The activist said the realization is “embarrassing for an anti-specist” because they are actually being bitten by a mother-to-be who has no choice but to risk her life for her future children.

“There is good reason to have a bad conscience if you kill a mosquito,” he said in the online video. “One can consider that a blood donation from time to time, to an insect who is only trying to nourish her children, is not a drama.”

Caron went on to claim that animal lovers should allow themselves to be bitten by mosquitoes, with the exception of people in Africa because of the risk of contracting malaria.

He also suggested that people who don’t wish to be bitten should use natural repellents like citronella, lavender oil or garlic, and avoid wearing perfume.

Unsurprisingly, the suggestion was extremely poorly received and Caron was quickly branded a “fool”and“dangerously irresponsible.” He was also the subject of a satirical article which claimed that he died of malaria and dengue fever after refusing to use mosquito repellent in an infested area.

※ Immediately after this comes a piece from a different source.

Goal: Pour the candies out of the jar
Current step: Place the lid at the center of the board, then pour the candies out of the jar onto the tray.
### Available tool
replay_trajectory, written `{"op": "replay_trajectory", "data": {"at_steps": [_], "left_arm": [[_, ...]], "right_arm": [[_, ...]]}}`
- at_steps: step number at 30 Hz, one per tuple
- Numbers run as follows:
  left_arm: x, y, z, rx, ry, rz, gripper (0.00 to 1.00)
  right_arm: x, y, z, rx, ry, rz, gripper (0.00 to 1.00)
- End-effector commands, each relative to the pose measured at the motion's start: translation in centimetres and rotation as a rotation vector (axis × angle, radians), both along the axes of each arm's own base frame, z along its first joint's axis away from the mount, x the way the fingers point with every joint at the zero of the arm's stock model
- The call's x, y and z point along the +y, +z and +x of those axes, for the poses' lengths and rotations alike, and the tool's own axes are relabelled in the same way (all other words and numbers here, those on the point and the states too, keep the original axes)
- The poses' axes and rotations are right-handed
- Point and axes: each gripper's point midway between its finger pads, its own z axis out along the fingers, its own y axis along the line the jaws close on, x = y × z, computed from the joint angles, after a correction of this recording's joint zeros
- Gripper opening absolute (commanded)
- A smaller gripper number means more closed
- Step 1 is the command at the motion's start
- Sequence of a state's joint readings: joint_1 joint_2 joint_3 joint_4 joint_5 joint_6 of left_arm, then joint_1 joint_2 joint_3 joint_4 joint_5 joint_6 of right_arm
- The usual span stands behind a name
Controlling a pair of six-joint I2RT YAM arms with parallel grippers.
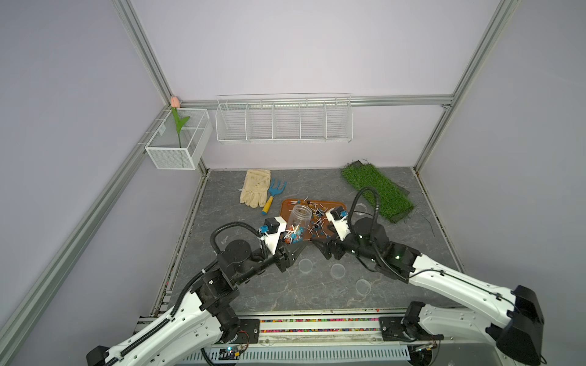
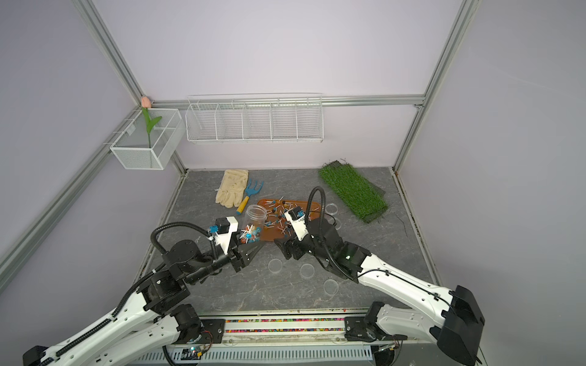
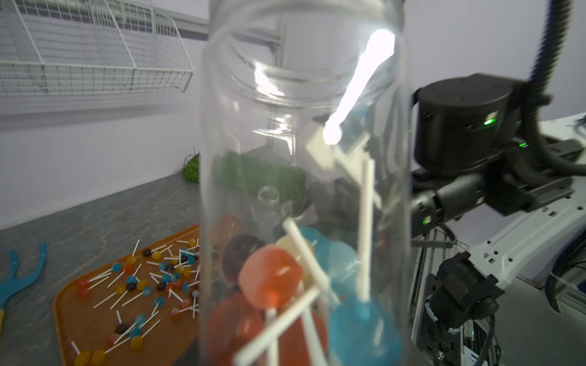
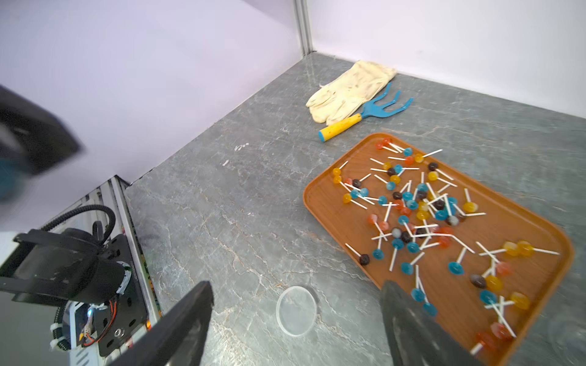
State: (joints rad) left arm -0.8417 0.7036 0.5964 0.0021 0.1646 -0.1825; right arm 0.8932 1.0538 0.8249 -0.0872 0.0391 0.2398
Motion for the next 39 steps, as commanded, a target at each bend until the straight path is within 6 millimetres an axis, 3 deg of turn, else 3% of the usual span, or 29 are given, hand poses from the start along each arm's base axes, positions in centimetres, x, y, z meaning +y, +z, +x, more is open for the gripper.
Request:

Other animal rights activists also rounded on the anti-specist. Toni Vernelli of Animal Equality said she would draw the line at “parasites that carry malaria and kill millions of people a year.”

“For most people, this is a step too far and a distraction. It’s unhelpful in trying to educate people about the suffering of animals in factory farms, and is unrelated to animal welfare campaigns,” she said.

Following the backlash, Caron defended the comments to L’Express, saying the footage was only intended for an audience with an interest in anti-specism.